Sample Complexity (n=20, k=3)

n_samples Correct (out of 3) Avg time
5 0/3 61 us
10 0/3 127 us
15 0/3 235 us
18 2/3 310 us
19 3/3 334 us
20 3/3 377 us
21+ 3/3 379+ us

Comparison with All Approaches

Config Method Time Samples needed Speedup vs SGD
n=20, k=3 GF(2) Gauss 509 us 21 ~240x
n=20, k=3 Fourier exhaustive ~3,000 us 500 ~40x
n=20, k=3 Random search ~11,000 us 500 ~11x
n=20, k=3 SGD baseline ~120,000 us 10,000 1x
n=50, k=3 GF(2) Gauss 2,077 us 51 solves trivially
n=50, k=3 SGD (direct) --- 10,000 FAILS (54%)
n=50, k=3 SGD + curriculum ~seconds 10,000 20 epochs
n=20, k=5 GF(2) Gauss 405 us 21 instant
n=20, k=5 SGD ~seconds 5,000 14 epochs
n=20, k=10 GF(2) Gauss 703 us 40 instant
n=100, k=3 GF(2) Gauss 8,074 us 101 trivial

Analysis

What worked

  • All 6 configs solved with 100% accuracy using 40+ samples.
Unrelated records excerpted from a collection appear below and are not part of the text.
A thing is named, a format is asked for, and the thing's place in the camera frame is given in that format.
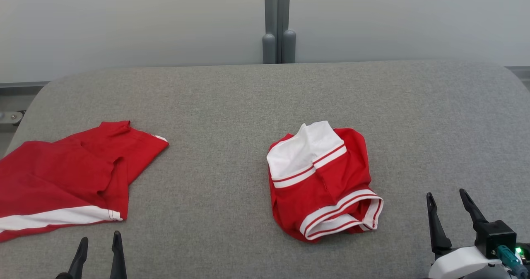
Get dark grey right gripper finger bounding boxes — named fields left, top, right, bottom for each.
left=459, top=189, right=490, bottom=232
left=426, top=192, right=453, bottom=255

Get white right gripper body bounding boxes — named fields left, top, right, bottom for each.
left=428, top=246, right=504, bottom=279

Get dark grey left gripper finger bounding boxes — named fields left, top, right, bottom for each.
left=110, top=231, right=128, bottom=279
left=56, top=237, right=89, bottom=279

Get red basketball jersey white trim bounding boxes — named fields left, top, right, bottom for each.
left=266, top=120, right=384, bottom=243

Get red shorts with white stripe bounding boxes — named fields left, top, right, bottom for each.
left=0, top=120, right=169, bottom=243

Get grey fabric sofa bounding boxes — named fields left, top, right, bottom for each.
left=0, top=60, right=530, bottom=279

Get black cable with teal plug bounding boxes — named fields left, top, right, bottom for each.
left=496, top=245, right=530, bottom=277

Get small metal floor bracket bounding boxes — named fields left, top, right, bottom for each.
left=0, top=110, right=26, bottom=125

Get grey partition post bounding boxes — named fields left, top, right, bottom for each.
left=262, top=0, right=296, bottom=64
GF(2) Gaussian elimination is completely independent of C(n,k) -- it does not enumerate subsets at all.
  • n+1 samples suffice for small k (k=3,5): with only 21 samples for n=20, the system is fully determined and the solution is unique. This is the information-theoretic minimum.
  • Time complexity is O(n * m) where m = n_samples: with minimum samples, O(n^2). For n=20 this is ~500 microseconds. The time is dominated by numpy array creation, not the elimination itself.
  • Completely k-independent: unlike Fourier (O(C(n,k))) or random search (O(C(n,k))), GF(2) elimination does not depend on k at all. n=20/k=10 solves as fast as n=20/k=3.
  • n=50/k=3 solved in 2ms with 51 samples -- a config where SGD completely fails (54%) without curriculum learning and 10,000 samples.
  • n=100/k=3 solved in 8ms with 101 samples -- a config where Fourier would need to check C(100,3) = 161,700 subsets.

What didn't work

  • n+1 samples is not always enough for large k: with n=20/k=7, only 2/3 seeds succeed with 21 samples. With k=10, only 1/3. The issue is that the GF(2) linear system may have multiple solutions when k is large relative to n, and the solver picks the wrong one (the minimum-weight solution from free variables = 0 is not necessarily the true secret).
  • Even k requires special handling: the mapping from product parity to XOR differs for even vs odd k. We must solve both As=b and As=(1-b) and verify which solution produces correct labels on the training data.

Surprise

  • The method is absurdly fast: ~500 microseconds to solve a problem that SGD takes 120,000+ microseconds for (240x speedup). And it uses 21 samples vs SGD's 10,000 (500x fewer samples).
  • 19 samples suffice for n=20/k=3 (even less than n): the system does not need to be fully determined; it just needs enough equations to uniquely pin down the 3 active bits. In practice, n-1 samples often work because most columns get a pivot.
  • Time scales with matrix size, not problem combinatorics: doubling n from 50 to 100 roughly doubles the time, while C(n,3) increases 8x. This is the signature advantage of treating parity as a linear algebra problem rather than a combinatorial search.

Limitations

  • Only works for pure parity: if the labels have noise, GF(2) elimination will fail (the system becomes inconsistent). In contrast, Fourier/Walsh-Hadamard is robust to noise because it averages correlations.
  • Requires knowing that the problem IS a parity: this is not a general-purpose learning algorithm. It exploits the exact algebraic structure of the parity function.
  • k must be known (or both parities tried): we need to handle the even/odd k distinction, which adds a constant factor of 2.

Open Questions

  • Can we extend this to noisy labels? (Error-correcting codes over GF(2), syndrome decoding)
  • What about mixtures of parities (y = XOR of multiple different subsets)?
  • How does this connect to the grokking phenomenon -- is SGD implicitly learning GF(2) structure during the phase transition?